In 1878, nine years after he became the second husband of the beneficiary, Henry T. Mowatt died.
Though twenty-seven years have passed since the beneficiary ceased to be the widow of the deceased soldier, and though she has been the widow of Henry T. Mowatt for eighteen years, it is proposed by the bill under consideration to again place her name upon the pension roll “as widow of Alfred B. Soule, late major of the Twenty-third Regiment Maine Volunteers.”
Of course the propriety of the law which terminates the pension of a soldier’s widow upon her remarriage will not be questioned. I suppose no one would suggest the renewal of such pension during the lifetime of her second husband. Her pensionable relation to the Government as the widow of her deceased soldier husband, under any reasonable pension theory, absolutely terminated with her remarriage.

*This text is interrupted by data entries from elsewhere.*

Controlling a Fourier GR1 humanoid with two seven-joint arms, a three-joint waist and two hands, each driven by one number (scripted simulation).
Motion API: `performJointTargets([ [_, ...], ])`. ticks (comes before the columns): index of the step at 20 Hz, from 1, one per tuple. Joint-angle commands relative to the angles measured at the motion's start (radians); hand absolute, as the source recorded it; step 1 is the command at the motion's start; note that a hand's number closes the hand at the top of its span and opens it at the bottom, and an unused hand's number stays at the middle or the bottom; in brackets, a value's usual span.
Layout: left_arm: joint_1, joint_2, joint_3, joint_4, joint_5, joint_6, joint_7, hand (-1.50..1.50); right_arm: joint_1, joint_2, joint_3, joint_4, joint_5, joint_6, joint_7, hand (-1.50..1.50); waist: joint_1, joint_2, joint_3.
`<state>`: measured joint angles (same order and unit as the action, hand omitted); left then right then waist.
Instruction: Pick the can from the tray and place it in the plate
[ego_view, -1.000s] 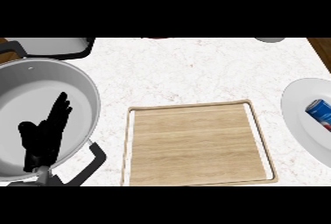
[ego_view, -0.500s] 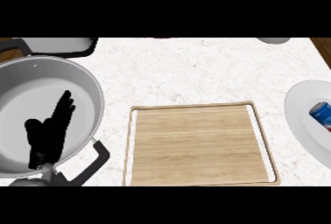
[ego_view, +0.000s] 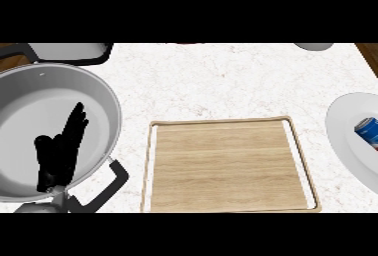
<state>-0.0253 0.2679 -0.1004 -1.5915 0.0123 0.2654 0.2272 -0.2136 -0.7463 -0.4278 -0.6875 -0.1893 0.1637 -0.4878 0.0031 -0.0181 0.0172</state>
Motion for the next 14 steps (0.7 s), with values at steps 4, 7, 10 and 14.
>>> performJointTargets([
  [4,0.026,-0.034,0.014,0.092,0.047,-0.054,-0.016,0.00,-0.002,0.029,0.017,0.066,0.059,-0.099,-0.030,-1.50,0.000,0.021,-0.017],
  [7,-0.028,-0.049,0.018,0.140,0.022,-0.038,0.001,0.00,0.034,0.023,0.008,0.040,0.052,-0.093,-0.041,-1.50,-0.013,0.020,-0.018],
  [10,0.011,-0.033,0.035,0.098,0.043,-0.069,-0.014,0.00,-0.015,0.037,0.015,0.125,0.083,-0.143,-0.065,-1.50,0.003,0.022,-0.017],
  [14,-0.032,-0.052,0.011,0.068,0.016,-0.057,0.064,0.00,-0.033,-0.033,-0.006,0.230,0.096,-0.114,-0.102,-1.50,0.005,0.024,-0.015],
])
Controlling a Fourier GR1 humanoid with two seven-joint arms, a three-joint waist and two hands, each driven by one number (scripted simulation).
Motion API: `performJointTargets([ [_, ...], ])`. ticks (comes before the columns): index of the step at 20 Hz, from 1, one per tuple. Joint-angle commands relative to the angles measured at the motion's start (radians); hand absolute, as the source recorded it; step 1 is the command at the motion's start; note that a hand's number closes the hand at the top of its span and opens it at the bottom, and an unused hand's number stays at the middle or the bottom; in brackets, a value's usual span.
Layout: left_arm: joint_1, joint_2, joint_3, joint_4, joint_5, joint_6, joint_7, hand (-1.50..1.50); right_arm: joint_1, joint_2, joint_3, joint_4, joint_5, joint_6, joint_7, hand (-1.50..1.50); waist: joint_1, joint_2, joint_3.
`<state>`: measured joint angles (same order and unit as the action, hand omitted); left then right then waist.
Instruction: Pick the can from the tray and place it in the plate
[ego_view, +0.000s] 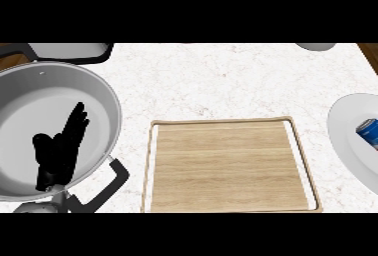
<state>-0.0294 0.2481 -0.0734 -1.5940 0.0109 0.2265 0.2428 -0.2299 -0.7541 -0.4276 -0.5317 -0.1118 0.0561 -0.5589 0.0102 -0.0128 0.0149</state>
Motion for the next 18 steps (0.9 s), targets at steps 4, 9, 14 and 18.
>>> performJointTargets([
  [4,0.048,-0.036,-0.018,0.063,0.001,-0.028,-0.009,0.00,-0.002,-0.055,-0.025,0.105,0.005,0.024,-0.035,-1.50,-0.004,0.016,-0.014],
  [9,-0.028,-0.047,0.001,0.109,-0.008,-0.024,0.005,0.00,0.022,-0.075,-0.044,0.206,0.018,0.018,-0.120,-1.50,-0.006,0.020,-0.012],
  [14,0.016,-0.092,-0.037,0.085,-0.053,0.007,-0.014,0.00,0.016,-0.103,-0.067,0.238,0.001,0.043,-0.145,-1.50,-0.006,0.018,-0.012],
  [18,0.016,-0.076,-0.004,0.105,-0.022,-0.037,-0.016,0.00,0.003,-0.109,-0.089,0.266,-0.011,0.015,-0.164,-1.50,-0.004,0.019,-0.012],
])
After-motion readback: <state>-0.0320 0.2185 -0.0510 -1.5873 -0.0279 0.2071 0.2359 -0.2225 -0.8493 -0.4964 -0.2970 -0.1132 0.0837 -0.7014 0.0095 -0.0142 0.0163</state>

If she is to be again pensioned because her second husband does not survive her, the transaction has more the complexion of an adjustment of a governmental insurance on the life of the second husband than the allowance of a pension on just and reasonable grounds.
Legislation of this description is sure to establish a precedent which it will be difficult to disclaim, and which if followed can not fail to lead to abuse.
GROVER CLEVELAND.
EXECUTIVE MANSION, May 20, 1896.
To the House of Representatives:
I return herewith without approval House bill No. 577, entitled “An act granting a pension to Lydia A. Taft.”
In 1858 the beneficiary named in this bill became the wife of Lowell Taft, who afterwards enlisted in the Union Army as a private in a Connecticut regiment and served from August, 1862, until June, 1865. The records of the War Department show that he was captured by the enemy June 15, 1863, and paroled July 14, 1863.
No application for a pension was ever made by him, though he lived until 1891, when he died at a soldiers’ home in Connecticut.
No suggestion is made that he incurred any disability in the service or that his death was in any manner related to such service.
In 1882, nearly twenty-four years after her marriage to the soldier and seventeen years after his discharge from the Army, the beneficiary obtained a divorce from him upon the grounds of habitual drunkenness and failure to afford her a support.
It is now proposed, five years after the soldier’s death, to pension as his widow the wife who was divorced from him at her own instance fourteen years ago.